Cardiff to host latest UK civil service “hub”

By on 10/08/2017 | Updated on 24/09/2020
A designers mock-up of the Cardiff Civil Service 'Hub' (Image courtesy: Government Property Unit of the Cabinet Office).

More than 4,000 UK civil servants from different departments are to move to a centralised office in Cardiff, as part of a programme to make the civil service more modern and efficient.

The UK government’s hubs programme aims to co-locate multiple government departments in modern, purposefully designed buildings around the country. It is expected to save more than £1 billion, free up land for housing and reduce government buildings from 800 to around 200 by 2022.

The government believes that relocating civil servants from existing, often fragmented office locations to modern, cross-departmental workplaces will enable them to take advantage of the latest working practices and technology.

Collaboration will be encouraged through specially-designed areas where civil servants working on cross-departmental projects can sit together.
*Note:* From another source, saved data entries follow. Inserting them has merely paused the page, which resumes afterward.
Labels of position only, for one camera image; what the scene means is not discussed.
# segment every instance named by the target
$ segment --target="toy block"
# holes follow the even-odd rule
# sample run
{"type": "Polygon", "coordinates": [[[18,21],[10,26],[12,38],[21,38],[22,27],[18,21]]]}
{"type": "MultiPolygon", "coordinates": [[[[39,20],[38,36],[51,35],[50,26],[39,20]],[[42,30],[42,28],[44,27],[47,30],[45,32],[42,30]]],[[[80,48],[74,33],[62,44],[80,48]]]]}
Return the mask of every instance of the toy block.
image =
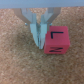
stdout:
{"type": "Polygon", "coordinates": [[[70,46],[68,28],[66,26],[50,26],[45,37],[45,54],[65,54],[70,46]]]}

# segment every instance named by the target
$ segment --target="pink cube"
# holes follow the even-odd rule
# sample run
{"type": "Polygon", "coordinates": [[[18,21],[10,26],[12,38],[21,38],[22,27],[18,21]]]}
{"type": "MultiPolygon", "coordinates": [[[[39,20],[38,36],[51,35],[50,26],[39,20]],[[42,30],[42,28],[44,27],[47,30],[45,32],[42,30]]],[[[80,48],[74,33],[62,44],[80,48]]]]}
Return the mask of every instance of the pink cube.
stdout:
{"type": "Polygon", "coordinates": [[[65,54],[70,46],[68,28],[51,26],[45,37],[45,54],[65,54]]]}

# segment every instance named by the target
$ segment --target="cork surface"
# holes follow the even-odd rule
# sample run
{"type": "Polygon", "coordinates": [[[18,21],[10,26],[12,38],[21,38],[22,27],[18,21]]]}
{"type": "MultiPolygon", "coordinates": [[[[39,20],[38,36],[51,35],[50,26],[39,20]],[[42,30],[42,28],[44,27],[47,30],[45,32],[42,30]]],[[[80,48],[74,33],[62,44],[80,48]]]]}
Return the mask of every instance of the cork surface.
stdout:
{"type": "MultiPolygon", "coordinates": [[[[31,9],[38,22],[45,9],[31,9]]],[[[0,10],[0,84],[84,84],[84,7],[62,8],[54,26],[68,26],[71,46],[46,55],[12,9],[0,10]]]]}

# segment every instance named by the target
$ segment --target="brown carpet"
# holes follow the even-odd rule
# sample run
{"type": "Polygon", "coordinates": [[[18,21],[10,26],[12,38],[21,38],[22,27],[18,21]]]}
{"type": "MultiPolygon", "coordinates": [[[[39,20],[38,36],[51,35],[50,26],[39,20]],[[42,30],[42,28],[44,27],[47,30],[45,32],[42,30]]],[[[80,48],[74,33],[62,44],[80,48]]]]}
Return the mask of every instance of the brown carpet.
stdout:
{"type": "MultiPolygon", "coordinates": [[[[45,9],[31,9],[38,22],[45,9]]],[[[84,84],[84,7],[62,8],[54,26],[68,26],[71,46],[46,55],[12,9],[0,9],[0,84],[84,84]]]]}
Other areas will be designed to enable staff to carry out confidential work privately.

Flexible working encouraged

The hubs will be equipped with smart technology to enable civil servants to work more flexibly, for example, cloud-based computing systems will free staff from their desks to work in the zones best suited to getting the job done, according to the Cabinet Office, the department leading the programme.

The Cardiff hub will be located in a new 265,000 sq ft development in the city centre. The UK’s tax authority HM Revenue & Customs (HMRC), will be the main occupier, with offices ready for occupation by 2020.
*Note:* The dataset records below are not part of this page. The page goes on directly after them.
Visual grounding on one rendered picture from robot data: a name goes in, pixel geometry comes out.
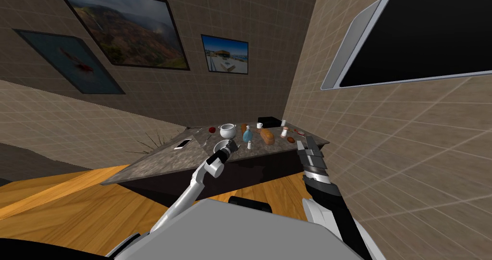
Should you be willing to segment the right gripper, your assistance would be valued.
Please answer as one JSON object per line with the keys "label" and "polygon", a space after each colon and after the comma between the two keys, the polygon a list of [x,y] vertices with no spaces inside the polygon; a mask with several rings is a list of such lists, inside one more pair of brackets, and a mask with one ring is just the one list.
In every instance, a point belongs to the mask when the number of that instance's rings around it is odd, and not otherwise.
{"label": "right gripper", "polygon": [[316,169],[326,170],[324,155],[312,136],[306,136],[308,149],[305,148],[301,140],[296,141],[298,155],[305,170]]}

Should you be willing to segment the white bowl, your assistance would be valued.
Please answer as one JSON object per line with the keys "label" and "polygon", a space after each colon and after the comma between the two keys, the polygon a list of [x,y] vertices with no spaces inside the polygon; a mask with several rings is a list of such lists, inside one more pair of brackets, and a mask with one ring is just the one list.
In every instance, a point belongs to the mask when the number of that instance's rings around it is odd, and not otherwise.
{"label": "white bowl", "polygon": [[219,150],[221,150],[221,149],[223,149],[223,148],[227,147],[227,145],[228,145],[230,142],[231,142],[231,140],[230,140],[230,139],[224,139],[224,140],[222,140],[222,141],[218,142],[218,143],[214,146],[214,148],[213,148],[213,154],[215,154],[215,153],[216,153],[216,152],[218,152]]}

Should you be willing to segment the brown bread loaf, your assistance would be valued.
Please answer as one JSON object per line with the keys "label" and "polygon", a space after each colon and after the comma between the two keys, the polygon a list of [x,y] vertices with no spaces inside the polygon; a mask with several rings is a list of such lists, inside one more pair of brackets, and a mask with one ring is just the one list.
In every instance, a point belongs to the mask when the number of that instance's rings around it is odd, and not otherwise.
{"label": "brown bread loaf", "polygon": [[271,131],[267,128],[261,128],[260,129],[260,136],[265,142],[266,145],[274,145],[275,143],[275,138],[274,135],[271,133]]}

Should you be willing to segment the black box appliance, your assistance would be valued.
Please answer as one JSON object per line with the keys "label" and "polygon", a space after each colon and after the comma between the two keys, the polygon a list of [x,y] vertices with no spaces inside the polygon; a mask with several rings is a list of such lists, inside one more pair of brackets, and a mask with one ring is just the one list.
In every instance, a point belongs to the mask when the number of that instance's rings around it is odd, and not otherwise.
{"label": "black box appliance", "polygon": [[276,119],[272,116],[269,117],[259,117],[257,120],[258,123],[262,124],[262,128],[273,128],[273,127],[280,127],[282,124],[282,121],[279,119]]}

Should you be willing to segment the dark twig plant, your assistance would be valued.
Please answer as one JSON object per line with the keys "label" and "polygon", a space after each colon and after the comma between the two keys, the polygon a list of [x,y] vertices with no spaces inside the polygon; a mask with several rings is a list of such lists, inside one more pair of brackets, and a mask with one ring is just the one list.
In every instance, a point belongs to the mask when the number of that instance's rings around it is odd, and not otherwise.
{"label": "dark twig plant", "polygon": [[155,129],[153,131],[144,132],[144,136],[146,140],[136,139],[135,141],[139,145],[136,149],[128,150],[126,149],[125,153],[132,154],[149,154],[163,145],[170,144],[171,140],[178,137],[181,133],[183,133],[184,129],[171,129],[170,131],[163,131],[161,129]]}

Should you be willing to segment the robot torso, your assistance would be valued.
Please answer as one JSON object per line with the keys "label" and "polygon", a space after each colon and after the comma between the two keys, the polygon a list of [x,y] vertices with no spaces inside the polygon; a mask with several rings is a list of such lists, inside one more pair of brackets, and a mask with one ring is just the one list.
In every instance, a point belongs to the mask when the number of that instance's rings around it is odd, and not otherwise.
{"label": "robot torso", "polygon": [[175,202],[114,260],[372,260],[361,237],[213,199]]}

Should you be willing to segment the small picture with blue sky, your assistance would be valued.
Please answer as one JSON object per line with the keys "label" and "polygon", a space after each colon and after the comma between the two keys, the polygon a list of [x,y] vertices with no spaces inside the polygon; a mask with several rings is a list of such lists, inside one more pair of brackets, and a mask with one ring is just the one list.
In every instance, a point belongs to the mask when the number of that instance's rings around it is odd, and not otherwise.
{"label": "small picture with blue sky", "polygon": [[248,74],[248,42],[201,35],[210,73]]}

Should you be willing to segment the large landscape picture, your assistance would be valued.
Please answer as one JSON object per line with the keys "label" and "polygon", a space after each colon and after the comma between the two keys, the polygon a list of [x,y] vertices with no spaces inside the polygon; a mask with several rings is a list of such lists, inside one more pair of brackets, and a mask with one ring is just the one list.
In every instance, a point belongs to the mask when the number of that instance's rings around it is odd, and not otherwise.
{"label": "large landscape picture", "polygon": [[111,64],[189,70],[167,0],[64,0]]}

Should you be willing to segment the dark blue picture with red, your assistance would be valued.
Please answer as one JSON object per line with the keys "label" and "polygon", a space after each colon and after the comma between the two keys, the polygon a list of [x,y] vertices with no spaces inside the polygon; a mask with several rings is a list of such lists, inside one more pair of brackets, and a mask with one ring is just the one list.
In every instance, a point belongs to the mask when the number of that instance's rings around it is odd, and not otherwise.
{"label": "dark blue picture with red", "polygon": [[82,39],[48,32],[14,31],[82,94],[125,94]]}

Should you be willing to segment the black window with grey frame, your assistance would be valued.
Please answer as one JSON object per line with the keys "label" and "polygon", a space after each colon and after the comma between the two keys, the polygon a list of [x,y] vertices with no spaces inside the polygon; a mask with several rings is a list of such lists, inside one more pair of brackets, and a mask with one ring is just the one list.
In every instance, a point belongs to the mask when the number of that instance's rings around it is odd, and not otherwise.
{"label": "black window with grey frame", "polygon": [[376,0],[351,22],[322,90],[492,74],[492,0]]}
Welsh Secretary Alun Cairns said that basing several departments in a single office would demonstrate the impact that could be made through greater collaboration.

“This will not only lead to better integration between departments and create an obvious cost-saving for the taxpayer, but will also send a clear message that the UK government is visible, accessible and helping to improve people’s lives in Wales,” he said.

Edinburgh and London hubs

The news follows a similar announcement last month of a deal to establish a civil service hub in Edinburgh. The 190,000 sq ft offices, in a new development near Waverley train station in the city centre, will host around 2,900 employees from 2020. HMRC is again a key department.

HMRC chief executive, Jon Thompson, said: “Locating HMRC’s new regional centre for Edinburgh in the New Waverley development is another step in HMRC’s transformation, into a modern, digitally-advanced tax authority. HMRC will bring its teams together to promote closer working relationships, and increasing our effectiveness in collecting taxes.”

Another hub is to be located an existing building in Canary Wharf, east London. Approximately 5,700 civil servants will move to the office by the end of next year.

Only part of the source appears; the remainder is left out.